I'm in a bind - I'm finally getting to run a game in a system I really like using a campaign concept I came up with years ago but I can't really spill the beans here because my players haven't figured out the big picture just yet. They know it's different, they just don't know why. The odds they would read it here are small but I want to see the look on their faces as they figure it out. Another session or two should do it.

Let me say this: The biggest complaint I hear (and have heard for years) about playing a Star Wars RPG is that "We already know what happens". This is a very narrow point of view - it's a big universe, both space-wise and time-wise and there are a lot of places and eras to play in without being upstaged by the movie characters. I've never felt constrained by knowing who blew up the Death Star and all of that story because I've never felt like that was the only thing to do in that universe.

Some people feel that way though so it can be a factor. Two things that drove my concept for this game:

  • I read somewhere that the best science fiction follows all the laws of physics that we know about now except for one. it might be FTL travel or psychic powers or whatever interests the author but that's a good place to start. These stories typically examine the impact of that one change on a society like the one we know now. It's an interesting way to focus in on a particular idea.
  • The best alternate history novels follow the history we know up to a particular point in time where things happen differently. The story then examines all of the differences that flow from that one change.
One of the attractions of using a known universe like Star Wars is the chance to interact with familiar things, but it loses a lot of the appeal if it turns into a museum trip where you can look and talk and maybe touch but cannot make any real change. Even if the GM tells the players that change is possible, a lot of players are reluctant to do so, to take actions that would send things "off course". 

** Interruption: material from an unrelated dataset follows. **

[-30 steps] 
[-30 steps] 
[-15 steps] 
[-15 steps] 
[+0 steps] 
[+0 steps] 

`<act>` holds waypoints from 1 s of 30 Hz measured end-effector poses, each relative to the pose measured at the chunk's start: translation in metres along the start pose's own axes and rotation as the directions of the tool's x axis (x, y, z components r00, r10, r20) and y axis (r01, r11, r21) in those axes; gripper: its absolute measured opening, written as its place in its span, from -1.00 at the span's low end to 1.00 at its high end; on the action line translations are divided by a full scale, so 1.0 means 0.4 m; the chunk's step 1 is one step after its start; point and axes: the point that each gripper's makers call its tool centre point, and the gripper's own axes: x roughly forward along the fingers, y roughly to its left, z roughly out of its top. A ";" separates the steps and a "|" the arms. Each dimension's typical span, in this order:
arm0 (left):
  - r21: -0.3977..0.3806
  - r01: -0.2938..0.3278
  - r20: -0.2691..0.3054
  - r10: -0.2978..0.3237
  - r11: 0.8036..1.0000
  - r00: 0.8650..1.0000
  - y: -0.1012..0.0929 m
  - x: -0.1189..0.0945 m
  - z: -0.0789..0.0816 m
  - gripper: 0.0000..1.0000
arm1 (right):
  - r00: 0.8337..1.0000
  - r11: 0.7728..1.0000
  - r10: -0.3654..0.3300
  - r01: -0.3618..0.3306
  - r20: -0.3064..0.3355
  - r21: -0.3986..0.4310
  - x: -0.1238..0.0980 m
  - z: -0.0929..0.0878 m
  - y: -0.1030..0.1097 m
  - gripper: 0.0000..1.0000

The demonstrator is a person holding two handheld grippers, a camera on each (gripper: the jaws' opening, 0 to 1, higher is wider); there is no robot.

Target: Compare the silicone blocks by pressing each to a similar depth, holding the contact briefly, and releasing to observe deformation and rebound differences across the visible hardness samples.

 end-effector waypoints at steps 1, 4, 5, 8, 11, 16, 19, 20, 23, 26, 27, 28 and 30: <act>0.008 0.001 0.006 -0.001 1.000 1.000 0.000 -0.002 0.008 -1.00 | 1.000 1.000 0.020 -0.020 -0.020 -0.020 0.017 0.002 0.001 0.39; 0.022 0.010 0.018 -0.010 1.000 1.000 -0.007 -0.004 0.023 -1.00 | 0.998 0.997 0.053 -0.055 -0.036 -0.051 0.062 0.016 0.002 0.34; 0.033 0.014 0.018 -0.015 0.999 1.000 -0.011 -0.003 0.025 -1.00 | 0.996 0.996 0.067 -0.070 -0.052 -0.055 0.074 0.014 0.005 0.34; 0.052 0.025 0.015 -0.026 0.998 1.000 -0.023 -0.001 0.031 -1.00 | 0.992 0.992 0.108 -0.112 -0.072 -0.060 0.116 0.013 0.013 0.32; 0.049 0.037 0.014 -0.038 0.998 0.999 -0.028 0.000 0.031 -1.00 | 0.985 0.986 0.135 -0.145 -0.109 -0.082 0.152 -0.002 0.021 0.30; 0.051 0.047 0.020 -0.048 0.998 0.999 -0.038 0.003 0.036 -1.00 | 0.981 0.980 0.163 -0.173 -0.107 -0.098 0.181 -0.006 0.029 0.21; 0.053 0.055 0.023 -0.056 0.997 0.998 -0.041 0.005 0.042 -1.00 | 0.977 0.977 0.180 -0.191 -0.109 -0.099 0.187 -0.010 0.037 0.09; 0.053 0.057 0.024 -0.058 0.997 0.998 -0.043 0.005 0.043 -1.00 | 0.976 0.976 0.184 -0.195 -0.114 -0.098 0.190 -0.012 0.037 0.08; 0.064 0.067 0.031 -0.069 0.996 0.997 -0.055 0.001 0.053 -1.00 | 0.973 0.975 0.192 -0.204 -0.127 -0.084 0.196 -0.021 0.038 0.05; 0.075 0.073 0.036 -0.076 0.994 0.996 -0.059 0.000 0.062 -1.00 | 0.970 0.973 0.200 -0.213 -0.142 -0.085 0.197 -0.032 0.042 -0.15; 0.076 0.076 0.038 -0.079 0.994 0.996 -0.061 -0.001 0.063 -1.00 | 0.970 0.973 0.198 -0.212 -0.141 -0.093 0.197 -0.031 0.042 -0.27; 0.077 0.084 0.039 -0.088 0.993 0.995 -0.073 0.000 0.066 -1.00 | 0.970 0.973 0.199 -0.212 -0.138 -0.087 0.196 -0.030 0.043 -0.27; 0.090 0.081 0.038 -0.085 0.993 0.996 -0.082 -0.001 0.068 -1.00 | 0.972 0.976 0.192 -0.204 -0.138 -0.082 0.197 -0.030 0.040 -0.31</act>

In my experience the best way to get over that is for the GM to make the first change. This lets the players know that it's OK and they aren't trapped in a movie or expected to stay on the rails. Once that happens, in a big bold way, they know anything can happen - and you're off and running!

I feel like I'm being too general here so fine, I'll get specific: How is this Star Wars campaign different? Well, it follows canon completely up to The Empire Strikes Back. Then, near the end, one thing changes: When Vader says "Join me", Luke, battered and bloodied, says "OK". After that, a lot of things start moving and the rails disappear.


So that's my big reveal for the campaign. it's the same universe we all know and love except that one man, in a moment of crisis, made a different decision - and changed everything. 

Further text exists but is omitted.